◆ What the exercise asks
From the data below, return each line in which the string "curtain" is found.

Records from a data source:
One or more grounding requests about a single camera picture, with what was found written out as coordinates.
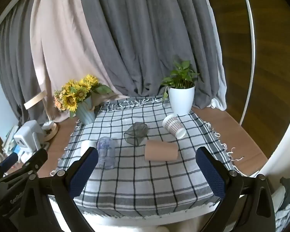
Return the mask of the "patterned white paper cup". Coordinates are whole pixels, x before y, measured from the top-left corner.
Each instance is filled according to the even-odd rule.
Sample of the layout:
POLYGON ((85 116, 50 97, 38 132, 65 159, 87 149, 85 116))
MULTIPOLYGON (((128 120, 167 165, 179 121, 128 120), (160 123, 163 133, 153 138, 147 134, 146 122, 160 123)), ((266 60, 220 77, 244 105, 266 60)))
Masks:
POLYGON ((176 115, 168 115, 164 118, 162 126, 176 139, 182 139, 186 135, 186 129, 176 115))

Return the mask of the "clear bluish plastic cup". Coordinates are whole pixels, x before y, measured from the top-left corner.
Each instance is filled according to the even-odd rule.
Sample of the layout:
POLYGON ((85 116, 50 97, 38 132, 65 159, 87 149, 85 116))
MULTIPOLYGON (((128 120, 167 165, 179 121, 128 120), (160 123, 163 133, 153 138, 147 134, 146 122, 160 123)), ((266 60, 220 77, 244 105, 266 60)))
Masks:
POLYGON ((97 143, 98 164, 101 169, 111 170, 115 166, 115 142, 110 137, 101 137, 97 143))

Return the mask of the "smoky grey glass cup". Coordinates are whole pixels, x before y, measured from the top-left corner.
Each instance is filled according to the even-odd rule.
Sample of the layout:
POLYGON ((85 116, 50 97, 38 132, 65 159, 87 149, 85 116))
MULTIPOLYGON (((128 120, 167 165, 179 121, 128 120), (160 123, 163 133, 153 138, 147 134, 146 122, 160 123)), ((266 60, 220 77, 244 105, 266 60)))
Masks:
POLYGON ((124 133, 125 141, 134 146, 140 146, 148 134, 148 126, 145 123, 136 122, 124 133))

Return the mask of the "green plant in white pot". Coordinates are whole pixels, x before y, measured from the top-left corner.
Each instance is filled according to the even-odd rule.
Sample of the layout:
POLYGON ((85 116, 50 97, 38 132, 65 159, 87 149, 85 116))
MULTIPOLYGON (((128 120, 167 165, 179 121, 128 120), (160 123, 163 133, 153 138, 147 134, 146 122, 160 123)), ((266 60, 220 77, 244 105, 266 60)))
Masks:
POLYGON ((191 111, 199 74, 192 69, 190 60, 175 61, 174 64, 175 69, 162 80, 165 86, 163 100, 169 100, 175 115, 183 116, 191 111))

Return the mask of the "grey curtain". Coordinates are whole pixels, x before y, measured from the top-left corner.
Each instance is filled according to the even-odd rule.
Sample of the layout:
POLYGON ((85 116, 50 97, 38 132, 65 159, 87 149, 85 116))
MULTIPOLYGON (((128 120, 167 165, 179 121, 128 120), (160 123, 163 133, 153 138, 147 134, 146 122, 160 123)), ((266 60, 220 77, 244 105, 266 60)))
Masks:
MULTIPOLYGON (((34 0, 0 0, 0 83, 19 123, 43 120, 43 103, 30 45, 34 0)), ((175 61, 190 60, 199 75, 194 105, 225 110, 226 80, 213 10, 208 0, 81 0, 98 54, 124 96, 163 93, 175 61)))

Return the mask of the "sunflower bouquet in blue vase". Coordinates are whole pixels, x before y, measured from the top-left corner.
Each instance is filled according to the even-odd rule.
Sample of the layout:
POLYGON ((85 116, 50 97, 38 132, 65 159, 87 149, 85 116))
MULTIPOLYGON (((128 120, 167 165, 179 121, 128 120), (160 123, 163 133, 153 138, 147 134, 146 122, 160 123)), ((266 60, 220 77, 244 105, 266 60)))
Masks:
POLYGON ((69 80, 60 90, 55 90, 54 106, 60 112, 68 111, 71 117, 76 116, 83 125, 89 125, 96 118, 93 96, 111 93, 113 91, 110 87, 88 74, 79 81, 69 80))

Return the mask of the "checkered grey white tablecloth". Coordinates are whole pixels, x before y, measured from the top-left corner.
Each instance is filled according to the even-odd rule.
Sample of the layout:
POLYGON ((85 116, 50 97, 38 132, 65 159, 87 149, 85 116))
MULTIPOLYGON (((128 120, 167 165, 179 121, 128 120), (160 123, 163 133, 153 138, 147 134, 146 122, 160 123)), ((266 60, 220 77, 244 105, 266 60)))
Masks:
POLYGON ((171 114, 169 102, 161 98, 132 97, 99 105, 95 122, 77 124, 58 170, 66 170, 82 156, 81 143, 110 137, 115 143, 115 166, 111 170, 97 167, 91 174, 77 206, 87 212, 109 217, 162 216, 186 211, 207 203, 216 203, 206 179, 195 160, 199 147, 232 170, 234 165, 226 146, 208 122, 194 112, 180 116, 187 133, 176 139, 165 128, 163 119, 171 114), (148 126, 146 140, 166 141, 178 145, 179 156, 173 162, 148 162, 145 145, 126 142, 124 133, 135 123, 148 126))

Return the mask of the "plain white cup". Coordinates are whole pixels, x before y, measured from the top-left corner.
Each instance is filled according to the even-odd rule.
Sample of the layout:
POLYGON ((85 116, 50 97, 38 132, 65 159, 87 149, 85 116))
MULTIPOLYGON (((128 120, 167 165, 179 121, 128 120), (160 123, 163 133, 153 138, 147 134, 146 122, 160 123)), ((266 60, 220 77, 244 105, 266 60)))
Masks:
POLYGON ((80 147, 80 154, 83 155, 90 147, 96 148, 96 141, 93 141, 93 140, 82 141, 81 147, 80 147))

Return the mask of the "pink paper cup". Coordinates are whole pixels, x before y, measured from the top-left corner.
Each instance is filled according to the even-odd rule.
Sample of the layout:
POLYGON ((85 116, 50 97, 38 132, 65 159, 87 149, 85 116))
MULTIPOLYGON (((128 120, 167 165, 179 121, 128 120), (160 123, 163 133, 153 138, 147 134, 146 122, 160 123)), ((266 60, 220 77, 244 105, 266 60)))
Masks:
POLYGON ((178 154, 178 145, 158 140, 148 140, 144 149, 144 158, 147 161, 175 161, 178 154))

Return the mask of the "wooden desk lamp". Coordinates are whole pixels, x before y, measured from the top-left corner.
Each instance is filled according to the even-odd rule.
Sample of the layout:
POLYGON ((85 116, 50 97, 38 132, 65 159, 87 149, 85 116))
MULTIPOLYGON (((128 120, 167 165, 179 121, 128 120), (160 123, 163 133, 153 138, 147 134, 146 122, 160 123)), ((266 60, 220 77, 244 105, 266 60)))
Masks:
POLYGON ((46 102, 47 92, 41 91, 37 93, 33 98, 24 103, 25 109, 31 109, 33 106, 37 105, 39 102, 43 103, 43 120, 42 130, 45 132, 44 141, 50 141, 55 137, 59 131, 58 125, 53 121, 52 117, 48 113, 47 102, 46 102))

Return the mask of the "white power strip cube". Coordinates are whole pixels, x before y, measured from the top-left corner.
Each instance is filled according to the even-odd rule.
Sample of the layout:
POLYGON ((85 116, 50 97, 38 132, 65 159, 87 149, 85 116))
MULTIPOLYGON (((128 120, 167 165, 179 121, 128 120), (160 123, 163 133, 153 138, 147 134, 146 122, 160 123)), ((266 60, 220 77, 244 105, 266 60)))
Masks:
POLYGON ((17 145, 27 153, 35 153, 44 148, 49 148, 49 142, 45 141, 45 132, 36 120, 30 120, 24 123, 14 134, 14 140, 17 145))

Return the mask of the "beige curtain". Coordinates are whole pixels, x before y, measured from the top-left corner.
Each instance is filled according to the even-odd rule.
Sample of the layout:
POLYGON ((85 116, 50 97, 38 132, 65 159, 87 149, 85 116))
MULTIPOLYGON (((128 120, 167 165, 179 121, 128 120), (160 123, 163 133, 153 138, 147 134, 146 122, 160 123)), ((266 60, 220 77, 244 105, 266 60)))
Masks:
POLYGON ((54 106, 54 91, 69 80, 91 74, 111 88, 98 96, 103 101, 125 98, 112 84, 90 34, 81 0, 34 0, 30 20, 30 45, 41 90, 47 92, 46 109, 56 122, 69 117, 54 106))

◆ Exercise response
Return the mask of the "grey curtain". Coordinates are whole pixels, x before y, measured from the top-left corner.
Return the mask of the "beige curtain". Coordinates are whole pixels, x before y, measured from the top-left corner.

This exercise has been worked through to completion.